### WHAT IS REQUIRED
Only the pictures are to be left out; the listing itself is repeated exactly.

### DATA BELOW
== Segment start ==

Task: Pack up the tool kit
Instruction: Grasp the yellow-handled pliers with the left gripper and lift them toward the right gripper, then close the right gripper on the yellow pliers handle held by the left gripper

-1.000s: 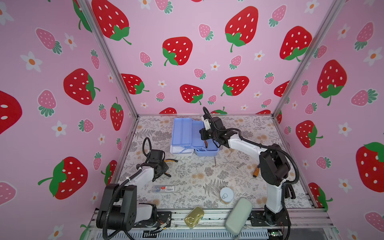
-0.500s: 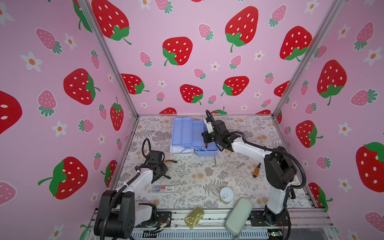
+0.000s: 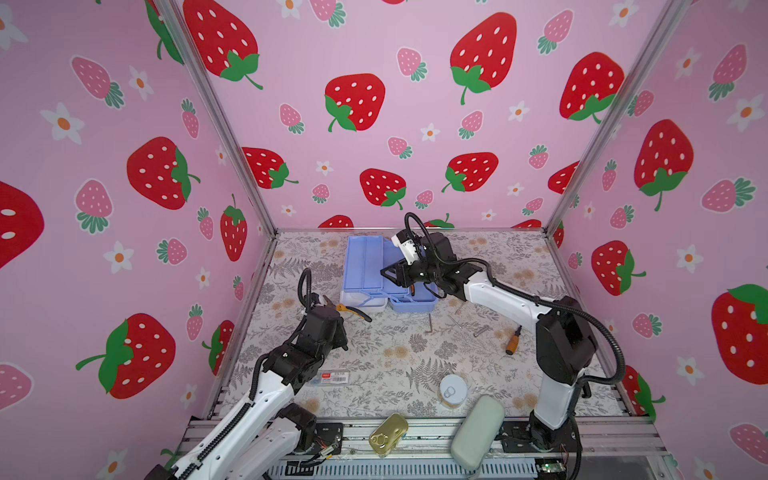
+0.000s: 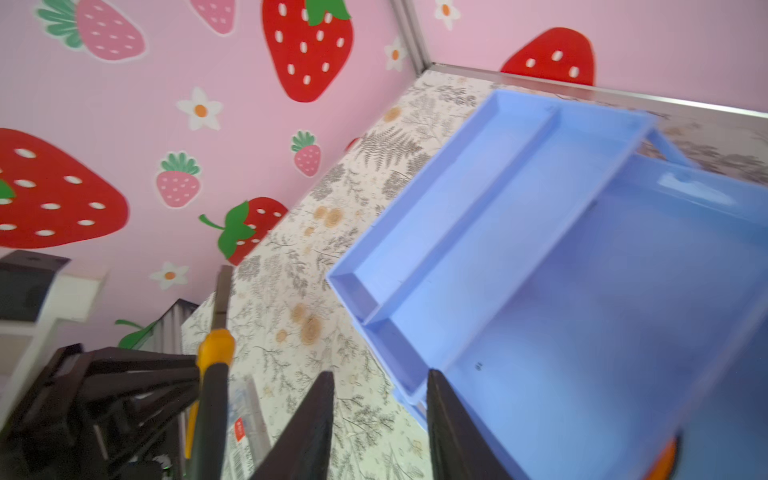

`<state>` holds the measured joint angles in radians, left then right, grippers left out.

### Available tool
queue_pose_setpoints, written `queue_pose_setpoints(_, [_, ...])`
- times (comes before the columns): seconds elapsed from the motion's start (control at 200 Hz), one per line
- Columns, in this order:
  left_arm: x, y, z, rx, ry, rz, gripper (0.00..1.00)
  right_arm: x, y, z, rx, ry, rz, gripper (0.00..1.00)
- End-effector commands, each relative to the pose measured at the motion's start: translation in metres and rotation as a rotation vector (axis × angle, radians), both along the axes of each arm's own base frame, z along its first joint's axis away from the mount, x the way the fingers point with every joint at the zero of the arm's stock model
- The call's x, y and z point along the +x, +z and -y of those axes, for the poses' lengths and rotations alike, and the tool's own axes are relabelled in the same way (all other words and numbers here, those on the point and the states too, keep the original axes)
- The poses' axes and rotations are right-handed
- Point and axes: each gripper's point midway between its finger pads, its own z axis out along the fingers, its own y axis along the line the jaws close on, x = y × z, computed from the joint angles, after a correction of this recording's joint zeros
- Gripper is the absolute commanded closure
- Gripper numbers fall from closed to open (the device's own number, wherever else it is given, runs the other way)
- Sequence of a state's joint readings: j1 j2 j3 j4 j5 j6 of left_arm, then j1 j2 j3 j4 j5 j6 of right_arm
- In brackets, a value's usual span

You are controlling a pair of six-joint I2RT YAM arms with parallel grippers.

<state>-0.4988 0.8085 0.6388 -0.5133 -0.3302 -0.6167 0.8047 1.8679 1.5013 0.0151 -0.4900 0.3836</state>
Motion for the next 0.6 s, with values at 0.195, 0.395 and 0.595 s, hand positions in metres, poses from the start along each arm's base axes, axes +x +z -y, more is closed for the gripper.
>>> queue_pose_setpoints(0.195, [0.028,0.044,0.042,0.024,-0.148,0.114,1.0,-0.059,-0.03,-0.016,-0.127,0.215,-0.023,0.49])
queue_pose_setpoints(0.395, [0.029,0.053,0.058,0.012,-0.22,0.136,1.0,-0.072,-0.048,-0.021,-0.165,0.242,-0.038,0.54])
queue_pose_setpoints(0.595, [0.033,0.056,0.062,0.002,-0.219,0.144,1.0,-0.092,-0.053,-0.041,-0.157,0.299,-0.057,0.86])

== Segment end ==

### EXERCISE OUTPUT
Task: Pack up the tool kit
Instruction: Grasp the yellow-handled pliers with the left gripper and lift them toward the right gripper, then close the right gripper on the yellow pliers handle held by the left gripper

-1.000s: 
-0.500s: 
+0.000s: 
+0.000s: 

`<state>` holds the measured joint angles in radians, left then right, grippers left out.

### Available tool
queue_pose_setpoints, written `queue_pose_setpoints(_, [_, ...])`
- times (comes before the columns): seconds elapsed from the motion's start (control at 200 Hz), one per line
- Columns, in this order:
  left_arm: x, y, z, rx, ry, rz, gripper (0.00..1.00)
  right_arm: x, y, z, rx, ry, rz, gripper (0.00..1.00)
- End-effector commands, each relative to the pose measured at the motion's start: translation in metres and rotation as a rotation vector (axis × angle, radians), both along the axes of each arm's own base frame, z along its first joint's axis away from the mount, x the way the fingers point with every joint at the zero of the arm's stock model
- The call's x, y and z point along the +x, +z and -y of those axes, for the poses' lengths and rotations alike, and the tool's own axes are relabelled in the same way (all other words and numbers here, those on the point and the states too, keep the original axes)
- The poses' axes and rotations are right-handed
- Point and axes: each gripper's point midway between its finger pads, its own z axis out along the fingers, its own y axis along the line the jaws close on, x = y × z, computed from the joint angles, after a correction of this recording's joint zeros
- Gripper is the absolute commanded closure
- Gripper numbers fall from closed to open (the device's own number, wherever else it is given, runs the other way)
- Sequence of a state's joint readings: j1 j2 j3 j4 j5 j6 of left_arm, then j1 j2 j3 j4 j5 j6 of right_arm
- In brackets, a value's usual span

You are controlling a pair of six-joint I2RT YAM arms with parallel grippers.

<state>-0.4988 0.8085 0.6388 -0.5133 -0.3302 -0.6167 0.8047 1.8679 1.5013 0.0151 -0.4900 0.3836</state>
Motion for the next 0.6 s, with values at 0.195, 0.395 and 0.595 s, hand positions in metres, poses from the start along each arm's base axes, axes +x +z -y, more is closed for the gripper.
>>> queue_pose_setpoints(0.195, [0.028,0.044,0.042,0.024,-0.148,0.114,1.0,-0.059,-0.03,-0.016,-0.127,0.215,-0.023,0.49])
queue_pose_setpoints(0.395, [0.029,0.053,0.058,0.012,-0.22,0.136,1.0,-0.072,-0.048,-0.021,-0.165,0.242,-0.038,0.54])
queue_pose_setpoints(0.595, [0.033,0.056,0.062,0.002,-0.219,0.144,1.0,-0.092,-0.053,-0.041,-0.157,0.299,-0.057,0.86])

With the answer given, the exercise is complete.